Imazosulfuron
- Names: Preferred IUPAC name 1-(2-chloroimidazo[1,2-a]pyridin-3-ylsulfonyl)-3-(4,6-dimethoxypyrimidin-2-yl)urea

Identifiers
- CAS Number: 122548-33-8;
- 3D model (JSmol): Interactive image;
- ChEBI: CHEBI:81751;
- ChemSpider: 83451;
- ECHA InfoCard: 100.127.566
- EC Number: 602-788-7;
- KEGG: C18443;
- PubChem CID: 92433;
- UNII: 27LUJ2BJDG;
- CompTox Dashboard (EPA): DTXSID2057946 ;

Properties
- Chemical formula: C_{14}H_{13}ClN_{6}O_{5}S
- Molar mass: 412.81 g·mol^{−1}
- Density: 1.652 g/mL
- Melting point: 198 °C (388 °F; 471 K)
- Solubility in water: 429 mg/L at pH 7; 3936 mg/L at pH 9
- Vapor pressure: <3.5 μPa
- Hazards: GHS labelling:
- Pictograms: GHS09: Environmental hazard
- Signal word: Warning
- Hazard statements: H410
- Precautionary statements: P273, P391, P501
- LD_{50} (median dose): >5000 mg/kg (rat, oral); >2000mg/kg (rat, dermal);
- LC_{50} (median concentration): >2.12 mg/L (rat, inhalation)

= Imazosulfuron =

Imazosulfuron is a selective sulfonylurea herbicide to control sedges and broadleaf weeds.
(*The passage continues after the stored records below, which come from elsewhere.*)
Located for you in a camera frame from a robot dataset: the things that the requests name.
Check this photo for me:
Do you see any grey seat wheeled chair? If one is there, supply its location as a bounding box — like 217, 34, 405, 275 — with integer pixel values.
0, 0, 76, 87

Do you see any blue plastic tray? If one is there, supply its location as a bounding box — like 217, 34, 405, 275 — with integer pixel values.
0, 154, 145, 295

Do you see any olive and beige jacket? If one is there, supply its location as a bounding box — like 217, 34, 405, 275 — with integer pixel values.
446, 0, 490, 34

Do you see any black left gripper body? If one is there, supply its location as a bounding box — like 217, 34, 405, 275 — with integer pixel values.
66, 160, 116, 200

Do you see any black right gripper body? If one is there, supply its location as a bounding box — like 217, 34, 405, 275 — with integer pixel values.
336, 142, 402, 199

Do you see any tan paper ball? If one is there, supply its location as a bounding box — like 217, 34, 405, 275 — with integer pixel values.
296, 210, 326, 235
It is a preëmergent and postemergent herbicide. In the US, it was first registered in 2010 and is approved for residential and commercial use on turfgrass, rice, tomatoes and peppers.

It is not approved in the European Union.

The maximum application rate in the US is 0.3 lbs per acre (0.3 kg/Ha) for food use, or 0.67 lbs per acre (0.75 kg/Ha) for turf.

== Mode of action ==
Imazosulfuron inhibits the enzyme acetolactate synthase, preventing synthesis of branch chain amino acids like valine, leucine, and isoleucine, which are necessary for cell formation. It is absorbed through roots and foliage, and translocates through xylem and phloem.

Imazosulfuron's mode of action makes its HRAC classification Group B (Australia, Global) or Group 2 (numeric).

==Environmental behaviour==
Imazosulfuron is moderately mobile in soil, but is not volatile and so will not be moved atmospherically after application. It degrades primarily through aerobic and anaerobic biodegradation and aqueous photolysis. In soil, its half life is expected to be several weeks, but the water halflife is 3.5 days due to photolysis. Movement is expected by runoff and leaching, but contamination is not expected to be persistent.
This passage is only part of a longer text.